===== DATA FOR THE TASK =====

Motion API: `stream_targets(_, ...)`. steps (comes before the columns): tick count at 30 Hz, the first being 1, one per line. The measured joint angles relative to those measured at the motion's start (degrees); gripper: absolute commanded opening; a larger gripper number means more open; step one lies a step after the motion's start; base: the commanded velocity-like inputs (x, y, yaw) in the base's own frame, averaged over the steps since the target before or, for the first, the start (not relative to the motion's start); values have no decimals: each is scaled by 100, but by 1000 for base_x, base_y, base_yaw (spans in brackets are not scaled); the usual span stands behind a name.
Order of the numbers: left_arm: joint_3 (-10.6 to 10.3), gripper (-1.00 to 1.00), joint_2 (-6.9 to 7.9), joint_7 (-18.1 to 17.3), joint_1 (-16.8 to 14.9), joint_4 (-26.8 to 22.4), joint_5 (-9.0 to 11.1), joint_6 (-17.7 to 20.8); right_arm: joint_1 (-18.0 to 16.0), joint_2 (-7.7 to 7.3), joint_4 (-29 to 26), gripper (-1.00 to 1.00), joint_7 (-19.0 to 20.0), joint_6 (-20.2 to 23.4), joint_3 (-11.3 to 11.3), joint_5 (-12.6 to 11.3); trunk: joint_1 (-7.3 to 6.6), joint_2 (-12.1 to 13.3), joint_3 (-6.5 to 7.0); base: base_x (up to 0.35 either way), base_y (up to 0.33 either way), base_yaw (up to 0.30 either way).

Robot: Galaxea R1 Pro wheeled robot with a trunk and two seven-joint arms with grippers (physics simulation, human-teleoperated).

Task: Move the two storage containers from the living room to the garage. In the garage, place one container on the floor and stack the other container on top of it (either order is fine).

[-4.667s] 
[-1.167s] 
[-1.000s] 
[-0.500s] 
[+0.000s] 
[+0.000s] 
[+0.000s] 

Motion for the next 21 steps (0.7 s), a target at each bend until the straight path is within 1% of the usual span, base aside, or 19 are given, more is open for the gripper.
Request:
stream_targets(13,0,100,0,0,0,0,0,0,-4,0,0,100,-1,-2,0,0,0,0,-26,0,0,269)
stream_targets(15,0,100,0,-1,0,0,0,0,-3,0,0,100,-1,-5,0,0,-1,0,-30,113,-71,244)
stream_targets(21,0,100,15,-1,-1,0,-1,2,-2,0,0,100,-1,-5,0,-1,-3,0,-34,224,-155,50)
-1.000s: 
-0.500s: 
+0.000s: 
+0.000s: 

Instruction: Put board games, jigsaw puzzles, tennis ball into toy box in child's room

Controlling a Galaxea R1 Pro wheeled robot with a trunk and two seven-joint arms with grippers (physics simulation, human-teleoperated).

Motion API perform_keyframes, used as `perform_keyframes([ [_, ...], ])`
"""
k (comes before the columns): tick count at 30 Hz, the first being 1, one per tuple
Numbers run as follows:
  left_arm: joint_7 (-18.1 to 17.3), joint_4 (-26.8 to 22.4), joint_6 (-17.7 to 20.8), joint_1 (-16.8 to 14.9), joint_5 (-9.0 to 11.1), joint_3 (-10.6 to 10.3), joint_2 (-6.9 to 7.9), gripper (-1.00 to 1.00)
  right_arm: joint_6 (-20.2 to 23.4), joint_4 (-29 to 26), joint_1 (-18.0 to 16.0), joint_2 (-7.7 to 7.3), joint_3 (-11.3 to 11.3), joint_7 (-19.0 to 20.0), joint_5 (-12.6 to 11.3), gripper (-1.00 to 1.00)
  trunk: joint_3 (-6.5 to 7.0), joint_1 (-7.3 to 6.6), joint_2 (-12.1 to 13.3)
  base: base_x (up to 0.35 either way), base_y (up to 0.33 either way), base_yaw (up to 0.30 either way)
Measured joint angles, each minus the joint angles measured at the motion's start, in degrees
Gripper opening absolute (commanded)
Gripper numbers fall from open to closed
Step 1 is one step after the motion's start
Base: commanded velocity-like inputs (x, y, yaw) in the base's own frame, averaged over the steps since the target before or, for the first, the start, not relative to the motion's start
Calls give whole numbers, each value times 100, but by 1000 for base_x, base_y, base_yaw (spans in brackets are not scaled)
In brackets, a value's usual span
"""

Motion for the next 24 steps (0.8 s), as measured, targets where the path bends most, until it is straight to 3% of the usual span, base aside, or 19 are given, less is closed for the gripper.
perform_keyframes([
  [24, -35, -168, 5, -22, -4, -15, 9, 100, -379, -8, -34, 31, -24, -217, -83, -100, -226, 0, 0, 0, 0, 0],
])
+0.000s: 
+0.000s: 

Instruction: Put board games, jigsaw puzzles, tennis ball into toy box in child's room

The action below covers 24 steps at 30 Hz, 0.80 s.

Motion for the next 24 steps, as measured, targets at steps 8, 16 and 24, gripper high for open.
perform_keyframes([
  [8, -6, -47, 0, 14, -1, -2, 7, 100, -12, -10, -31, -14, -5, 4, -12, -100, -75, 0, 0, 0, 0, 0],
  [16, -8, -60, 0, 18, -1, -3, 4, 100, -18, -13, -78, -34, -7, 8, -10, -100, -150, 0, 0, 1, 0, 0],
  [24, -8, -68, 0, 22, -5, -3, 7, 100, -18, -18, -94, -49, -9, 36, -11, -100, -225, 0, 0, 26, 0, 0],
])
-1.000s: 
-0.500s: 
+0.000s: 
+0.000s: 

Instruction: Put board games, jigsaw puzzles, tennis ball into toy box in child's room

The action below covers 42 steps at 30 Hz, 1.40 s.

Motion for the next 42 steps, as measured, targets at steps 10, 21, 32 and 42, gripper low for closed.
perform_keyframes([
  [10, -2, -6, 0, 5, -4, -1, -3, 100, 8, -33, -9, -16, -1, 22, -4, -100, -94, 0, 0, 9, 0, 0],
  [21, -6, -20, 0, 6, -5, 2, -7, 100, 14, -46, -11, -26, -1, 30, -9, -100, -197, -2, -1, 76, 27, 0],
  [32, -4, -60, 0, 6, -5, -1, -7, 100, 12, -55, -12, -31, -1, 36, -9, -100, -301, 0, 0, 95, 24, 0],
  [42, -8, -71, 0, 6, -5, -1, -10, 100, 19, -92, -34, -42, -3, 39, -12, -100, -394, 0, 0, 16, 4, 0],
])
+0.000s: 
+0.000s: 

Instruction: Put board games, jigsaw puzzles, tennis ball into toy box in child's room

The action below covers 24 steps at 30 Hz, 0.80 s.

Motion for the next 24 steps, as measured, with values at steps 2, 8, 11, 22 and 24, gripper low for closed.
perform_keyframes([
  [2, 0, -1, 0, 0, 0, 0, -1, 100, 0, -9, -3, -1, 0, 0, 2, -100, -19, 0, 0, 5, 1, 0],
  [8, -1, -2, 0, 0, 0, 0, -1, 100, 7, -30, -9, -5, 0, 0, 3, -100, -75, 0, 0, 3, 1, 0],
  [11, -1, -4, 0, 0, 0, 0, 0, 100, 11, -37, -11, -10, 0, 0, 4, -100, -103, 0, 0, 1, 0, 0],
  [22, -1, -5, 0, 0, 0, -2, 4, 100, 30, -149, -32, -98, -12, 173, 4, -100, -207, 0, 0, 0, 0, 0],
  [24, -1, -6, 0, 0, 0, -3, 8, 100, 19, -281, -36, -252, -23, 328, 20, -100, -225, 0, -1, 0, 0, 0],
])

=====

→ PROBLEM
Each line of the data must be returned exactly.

→ ANSWER AREA
Motion API: `stream_targets(_, ...)`. steps (comes before the columns): tick count at 30 Hz, the first being 1, one per line. The measured joint angles relative to those measured at the motion's start (degrees); gripper: absolute commanded opening; a larger gripper number means more open; step one lies a step after the motion's start; base: the commanded velocity-like inputs (x, y, yaw) in the base's own frame, averaged over the steps since the target before or, for the first, the start (not relative to the motion's start); values have no decimals: each is scaled by 100, but by 1000 for base_x, base_y, base_yaw (spans in brackets are not scaled); the usual span stands behind a name.
Order of the numbers: left_arm: joint_3 (-10.6 to 10.3), gripper (-1.00 to 1.00), joint_2 (-6.9 to 7.9), joint_7 (-18.1 to 17.3), joint_1 (-16.8 to 14.9), joint_4 (-26.8 to 22.4), joint_5 (-9.0 to 11.1), joint_6 (-17.7 to 20.8); right_arm: joint_1 (-18.0 to 16.0), joint_2 (-7.7 to 7.3), joint_4 (-29 to 26), gripper (-1.00 to 1.00), joint_7 (-19.0 to 20.0), joint_6 (-20.2 to 23.4), joint_3 (-11.3 to 11.3), joint_5 (-12.6 to 11.3); trunk: joint_1 (-7.3 to 6.6), joint_2 (-12.1 to 13.3), joint_3 (-6.5 to 7.0); base: base_x (up to 0.35 either way), base_y (up to 0.33 either way), base_yaw (up to 0.30 either way).

Robot: Galaxea R1 Pro wheeled robot with a trunk and two seven-joint arms with grippers (physics simulation, human-teleoperated).

Task: Move the two storage containers from the living room to the garage. In the garage, place one container on the floor and stack the other container on top of it (either order is fine).

[-4.667s] 
[-1.167s] 
[-1.000s] 
[-0.500s] 
[+0.000s] 
[+0.000s] 
[+0.000s] 

Motion for the next 21 steps (0.7 s), a target at each bend until the straight path is within 1% of the usual span, base aside, or 19 are given, more is open for the gripper.
Request:
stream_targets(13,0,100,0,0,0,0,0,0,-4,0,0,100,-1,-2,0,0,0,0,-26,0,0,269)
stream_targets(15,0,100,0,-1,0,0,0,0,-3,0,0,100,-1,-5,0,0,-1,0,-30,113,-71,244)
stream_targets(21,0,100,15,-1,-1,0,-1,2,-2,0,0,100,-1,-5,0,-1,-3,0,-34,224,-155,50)
-1.000s: 
-0.500s: 
+0.000s: 
+0.000s: 

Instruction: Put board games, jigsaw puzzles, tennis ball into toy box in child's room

Controlling a Galaxea R1 Pro wheeled robot with a trunk and two seven-joint arms with grippers (physics simulation, human-teleoperated).

Motion API perform_keyframes, used as `perform_keyframes([ [_, ...], ])`
"""
k (comes before the columns): tick count at 30 Hz, the first being 1, one per tuple
Numbers run as follows:
  left_arm: joint_7 (-18.1 to 17.3), joint_4 (-26.8 to 22.4), joint_6 (-17.7 to 20.8), joint_1 (-16.8 to 14.9), joint_5 (-9.0 to 11.1), joint_3 (-10.6 to 10.3), joint_2 (-6.9 to 7.9), gripper (-1.00 to 1.00)
  right_arm: joint_6 (-20.2 to 23.4), joint_4 (-29 to 26), joint_1 (-18.0 to 16.0), joint_2 (-7.7 to 7.3), joint_3 (-11.3 to 11.3), joint_7 (-19.0 to 20.0), joint_5 (-12.6 to 11.3), gripper (-1.00 to 1.00)
  trunk: joint_3 (-6.5 to 7.0), joint_1 (-7.3 to 6.6), joint_2 (-12.1 to 13.3)
  base: base_x (up to 0.35 either way), base_y (up to 0.33 either way), base_yaw (up to 0.30 either way)
Measured joint angles, each minus the joint angles measured at the motion's start, in degrees
Gripper opening absolute (commanded)
Gripper numbers fall from open to closed
Step 1 is one step after the motion's start
Base: commanded velocity-like inputs (x, y, yaw) in the base's own frame, averaged over the steps since the target before or, for the first, the start, not relative to the motion's start
Calls give whole numbers, each value times 100, but by 1000 for base_x, base_y, base_yaw (spans in brackets are not scaled)
In brackets, a value's usual span
"""

Motion for the next 24 steps (0.8 s), as measured, targets where the path bends most, until it is straight to 3% of the usual span, base aside, or 19 are given, less is closed for the gripper.
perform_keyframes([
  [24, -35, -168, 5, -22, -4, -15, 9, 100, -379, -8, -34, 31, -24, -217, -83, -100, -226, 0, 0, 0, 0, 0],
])
+0.000s: 
+0.000s: 

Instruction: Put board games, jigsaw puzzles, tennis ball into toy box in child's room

The action below covers 24 steps at 30 Hz, 0.80 s.

Motion for the next 24 steps, as measured, targets at steps 8, 16 and 24, gripper high for open.
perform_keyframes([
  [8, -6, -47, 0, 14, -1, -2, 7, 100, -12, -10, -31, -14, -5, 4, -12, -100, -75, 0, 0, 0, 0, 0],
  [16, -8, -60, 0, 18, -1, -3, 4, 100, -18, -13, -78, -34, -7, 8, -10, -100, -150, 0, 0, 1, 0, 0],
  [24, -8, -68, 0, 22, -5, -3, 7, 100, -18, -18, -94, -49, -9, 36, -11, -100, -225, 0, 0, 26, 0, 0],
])
-1.000s: 
-0.500s: 
+0.000s: 
+0.000s: 

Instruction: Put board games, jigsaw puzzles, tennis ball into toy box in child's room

The action below covers 42 steps at 30 Hz, 1.40 s.

Motion for the next 42 steps, as measured, targets at steps 10, 21, 32 and 42, gripper low for closed.
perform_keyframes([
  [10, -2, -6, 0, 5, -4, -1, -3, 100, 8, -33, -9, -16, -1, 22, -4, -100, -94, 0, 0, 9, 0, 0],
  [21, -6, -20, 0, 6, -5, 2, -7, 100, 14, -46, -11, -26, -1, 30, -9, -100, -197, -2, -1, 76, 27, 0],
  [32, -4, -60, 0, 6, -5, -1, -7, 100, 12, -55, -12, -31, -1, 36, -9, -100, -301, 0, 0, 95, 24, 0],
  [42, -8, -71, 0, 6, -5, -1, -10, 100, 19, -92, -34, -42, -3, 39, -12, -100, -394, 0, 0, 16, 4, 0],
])
+0.000s: 
+0.000s: 

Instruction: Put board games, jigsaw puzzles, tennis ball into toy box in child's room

The action below covers 24 steps at 30 Hz, 0.80 s.

Motion for the next 24 steps, as measured, with values at steps 2, 8, 11, 22 and 24, gripper low for closed.
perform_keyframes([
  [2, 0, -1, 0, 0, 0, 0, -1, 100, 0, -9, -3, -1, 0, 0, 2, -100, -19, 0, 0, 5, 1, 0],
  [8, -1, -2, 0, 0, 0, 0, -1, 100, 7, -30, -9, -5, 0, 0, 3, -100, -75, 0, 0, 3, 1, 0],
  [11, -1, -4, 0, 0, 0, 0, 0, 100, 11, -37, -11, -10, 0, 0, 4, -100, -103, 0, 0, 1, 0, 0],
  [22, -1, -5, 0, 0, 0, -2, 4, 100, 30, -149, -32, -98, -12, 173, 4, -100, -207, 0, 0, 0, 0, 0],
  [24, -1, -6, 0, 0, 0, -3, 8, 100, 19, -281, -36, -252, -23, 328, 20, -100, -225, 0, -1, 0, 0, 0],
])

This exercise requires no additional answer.